TASK BRIEF
Using the material that follows, work out how many lines include the word "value". Your answer should be that number only.
◆ ◆ ◆ ◆ ◆ ◆ ◆
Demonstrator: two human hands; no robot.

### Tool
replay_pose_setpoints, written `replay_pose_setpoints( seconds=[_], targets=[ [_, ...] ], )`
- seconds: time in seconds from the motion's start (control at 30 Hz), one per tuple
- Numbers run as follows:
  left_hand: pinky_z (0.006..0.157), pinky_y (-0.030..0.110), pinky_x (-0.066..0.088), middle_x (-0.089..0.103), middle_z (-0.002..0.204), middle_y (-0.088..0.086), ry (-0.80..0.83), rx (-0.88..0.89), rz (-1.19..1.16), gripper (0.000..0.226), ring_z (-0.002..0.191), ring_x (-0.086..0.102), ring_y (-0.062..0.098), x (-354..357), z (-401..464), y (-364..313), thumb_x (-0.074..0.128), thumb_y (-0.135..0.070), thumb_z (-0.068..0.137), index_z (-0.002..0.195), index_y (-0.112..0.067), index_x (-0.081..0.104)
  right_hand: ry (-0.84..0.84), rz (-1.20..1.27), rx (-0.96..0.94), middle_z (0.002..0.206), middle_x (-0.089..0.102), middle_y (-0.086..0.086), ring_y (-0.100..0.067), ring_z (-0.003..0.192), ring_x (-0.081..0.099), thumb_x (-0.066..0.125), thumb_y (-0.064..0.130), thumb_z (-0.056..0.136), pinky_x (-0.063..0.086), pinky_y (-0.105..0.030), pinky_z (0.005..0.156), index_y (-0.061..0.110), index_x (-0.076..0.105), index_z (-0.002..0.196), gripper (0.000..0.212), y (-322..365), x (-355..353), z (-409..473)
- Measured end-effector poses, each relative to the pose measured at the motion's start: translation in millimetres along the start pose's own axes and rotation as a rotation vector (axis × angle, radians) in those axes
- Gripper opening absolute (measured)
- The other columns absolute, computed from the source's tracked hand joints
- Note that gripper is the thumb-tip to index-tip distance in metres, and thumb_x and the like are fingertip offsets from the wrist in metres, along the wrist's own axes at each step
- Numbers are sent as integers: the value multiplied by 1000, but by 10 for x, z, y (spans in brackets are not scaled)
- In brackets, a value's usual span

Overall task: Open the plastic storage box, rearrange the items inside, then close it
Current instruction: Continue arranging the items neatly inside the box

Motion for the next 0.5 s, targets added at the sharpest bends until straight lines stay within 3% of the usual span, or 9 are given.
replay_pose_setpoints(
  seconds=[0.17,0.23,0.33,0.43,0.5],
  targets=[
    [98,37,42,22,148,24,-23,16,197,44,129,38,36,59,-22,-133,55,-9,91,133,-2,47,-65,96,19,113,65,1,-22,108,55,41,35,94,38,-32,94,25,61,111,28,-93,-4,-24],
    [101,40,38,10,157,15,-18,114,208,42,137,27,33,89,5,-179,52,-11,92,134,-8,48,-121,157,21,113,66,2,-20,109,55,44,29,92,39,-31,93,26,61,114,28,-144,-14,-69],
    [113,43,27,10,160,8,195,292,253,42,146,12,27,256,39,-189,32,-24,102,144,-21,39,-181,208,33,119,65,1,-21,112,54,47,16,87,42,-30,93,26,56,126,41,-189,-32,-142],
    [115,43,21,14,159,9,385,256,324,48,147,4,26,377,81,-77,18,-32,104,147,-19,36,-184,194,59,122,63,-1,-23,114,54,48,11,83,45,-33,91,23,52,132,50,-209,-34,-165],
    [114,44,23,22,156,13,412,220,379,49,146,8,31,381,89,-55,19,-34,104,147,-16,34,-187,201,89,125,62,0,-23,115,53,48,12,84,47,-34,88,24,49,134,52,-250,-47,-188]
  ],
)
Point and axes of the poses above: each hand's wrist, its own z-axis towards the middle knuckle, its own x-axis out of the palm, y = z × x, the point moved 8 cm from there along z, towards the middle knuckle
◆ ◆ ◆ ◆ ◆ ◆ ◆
PROBLEM SOLUTION
2